The Advisory Opinion comes at a critical time for ocean governance. On one hand, the IPCC has assessed that the ocean is “a fundamental climate regulator on seasonal to millennial time scales,” and that “[a]bout a quarter of carbon dioxide (CO2) released by human activities is taken up by the ocean” (IPCC 2019 Report on the Ocean and Cryosphere, p. 78, 218). At the same time, GHG regulation and climate mitigation efforts during this decade will determine whether global warming can be limited to 1.5 degrees Celsius above pre-industrial levels (IPCC, 2019). Such outcomes have profound impacts on the oceans and the planet – determining the frequency and intensity of extreme weather, drought, sea level rise, ocean acidification, and ecosystem loss (IPCC, 2019).

Under a patchwork of domestic and international laws, the oceans remain a common resource extremely vulnerable to climate change, biodiversity loss, and pollution. The legal regime being developed to address these challenges is rapidly evolving. In 2023, an agreement on Sustainable Use of Marine Biological Diversity of Areas beyond National Jurisdiction (the “BBNJ Agreement”) was adopted under the auspices of UNCLOS. The BBNJ Agreement addresses four themes: (i) marine genetic resources, including the fair and equitable sharing of benefits; (ii) area-based management tools, including marine protected areas; (iii) environmental impact assessments; and (v) capacity-building and the transfer of marine technology. However, the BBNJ Agreement does not address climate change and ocean governance. Canada signed the BBNJ Agreement on March 4, 2024. The BBNJ Agreement has not yet entered into force.
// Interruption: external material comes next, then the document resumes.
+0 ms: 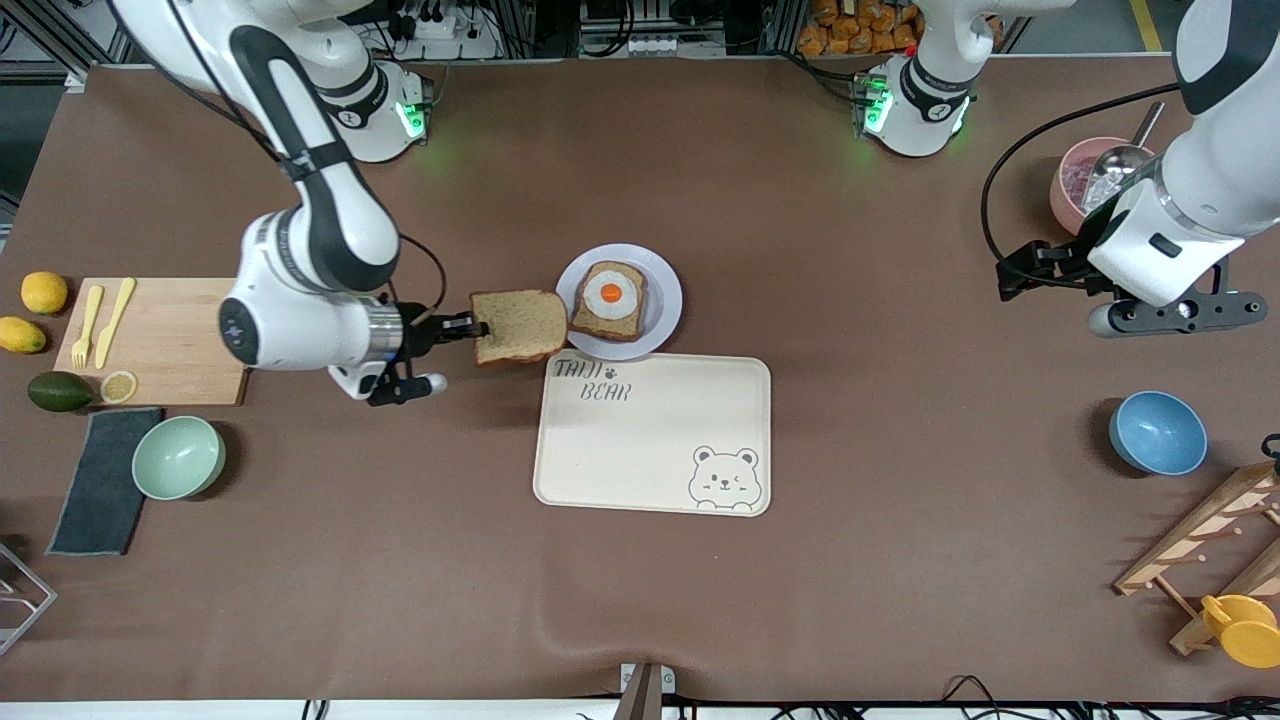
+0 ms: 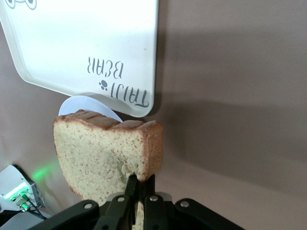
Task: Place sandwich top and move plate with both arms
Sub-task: 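Carry the bread slice with the right gripper over the egg toast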
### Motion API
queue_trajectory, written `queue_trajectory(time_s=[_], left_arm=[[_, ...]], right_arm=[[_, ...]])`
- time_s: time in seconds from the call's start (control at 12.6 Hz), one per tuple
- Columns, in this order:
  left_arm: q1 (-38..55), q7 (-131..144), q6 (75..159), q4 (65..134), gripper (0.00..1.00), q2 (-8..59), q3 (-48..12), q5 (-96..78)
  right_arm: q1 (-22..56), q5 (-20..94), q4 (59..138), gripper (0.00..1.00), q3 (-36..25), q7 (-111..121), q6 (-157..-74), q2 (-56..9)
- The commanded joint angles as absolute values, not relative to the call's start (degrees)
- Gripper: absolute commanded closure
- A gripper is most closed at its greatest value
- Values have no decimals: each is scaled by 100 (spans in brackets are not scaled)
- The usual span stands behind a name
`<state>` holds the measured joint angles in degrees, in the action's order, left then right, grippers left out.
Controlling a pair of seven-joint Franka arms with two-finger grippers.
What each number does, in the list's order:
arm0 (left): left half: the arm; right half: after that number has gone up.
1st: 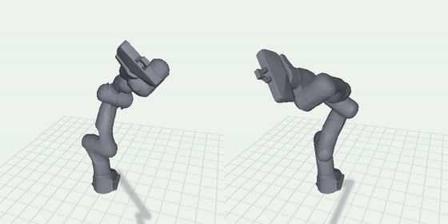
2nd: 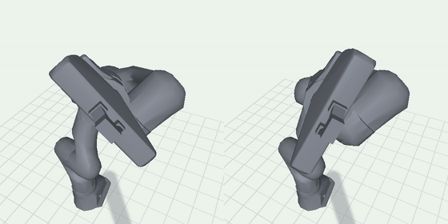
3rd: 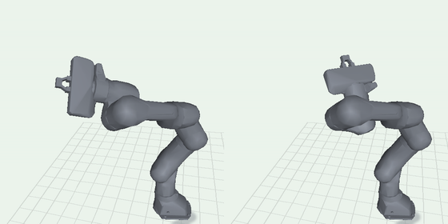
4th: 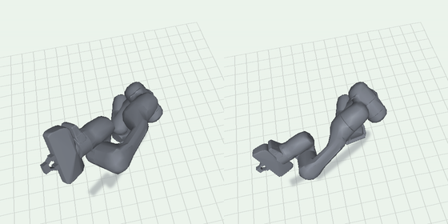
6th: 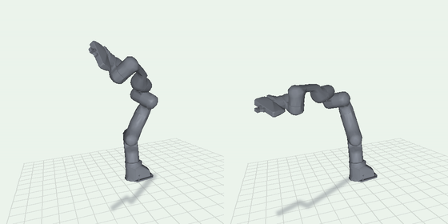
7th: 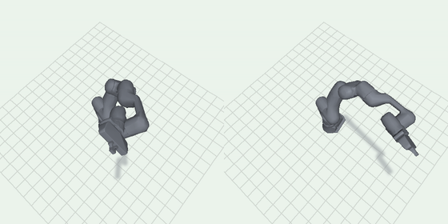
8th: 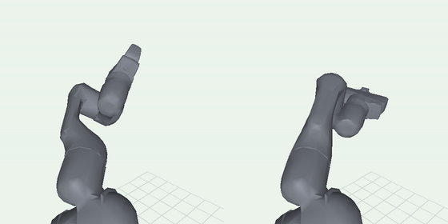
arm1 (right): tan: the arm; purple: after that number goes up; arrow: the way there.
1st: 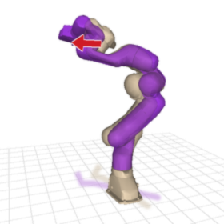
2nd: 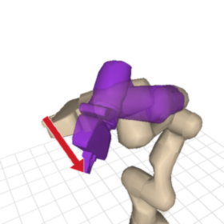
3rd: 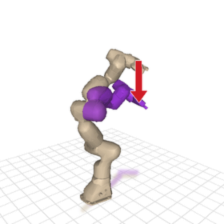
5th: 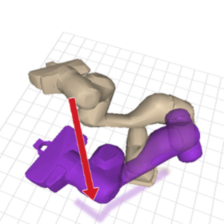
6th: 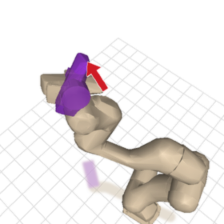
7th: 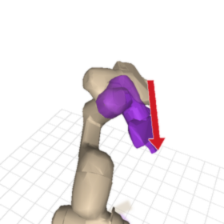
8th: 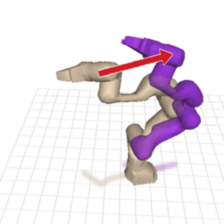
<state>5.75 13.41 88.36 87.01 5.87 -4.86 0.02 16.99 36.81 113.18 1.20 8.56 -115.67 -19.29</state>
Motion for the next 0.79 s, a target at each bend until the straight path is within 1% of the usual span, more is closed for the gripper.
queue_trajectory(time_s=[0.0, 0.4, 0.56, 0.71], left_arm=[[571, 1476, 8868, 8657, 0, 598, -527, 70], [528, 1512, 8868, 8675, 0, 677, -527, 27], [518, 1503, 8851, 8675, 0, 686, -527, 9], [571, 1503, 8824, 8675, 0, 694, -527, 9]], right_arm=[[2011, 4050, 11434, 100, 44, 826, -11760, -1977], [2627, 4560, 11680, 100, 35, 817, -12418, -2074], [2952, 4719, 11882, 100, 44, 809, -12891, -2118], [3058, 4746, 11935, 100, 44, 809, -12929, -2127]])
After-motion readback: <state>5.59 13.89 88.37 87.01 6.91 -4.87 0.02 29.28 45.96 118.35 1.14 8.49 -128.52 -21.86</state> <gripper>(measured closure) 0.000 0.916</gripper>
In this context, the Advisory Opinion is a key piece in the emerging ocean governance framework which uniquely addresses the nexus between the oceans and climate change. The Advisory Opinion has spelled out significant State obligations to protect and preserve the marine environment, precisely at a time when the world’s oceans are undergoing major ecological crises.

The Advisory Opinion also represents a major contribution to international climate change law. Notably, two other requests for advisory opinions on international legal obligations relating to climate change were filed with the Inter-American Court of Human Rights and International Court of Justice in 2023. As the first of three anticipated advisory opinions from international judicial bodies in the near future, the Advisory Opinion will likely be an influential development in international environmental law, which both aforementioned international courts are expected to consider. While this opinion – and hopefully the ones to follow – marks a historic development in international environmental law, the onus remains on States to reduce GHG emissions and to act on climate change mitigation and adaptation.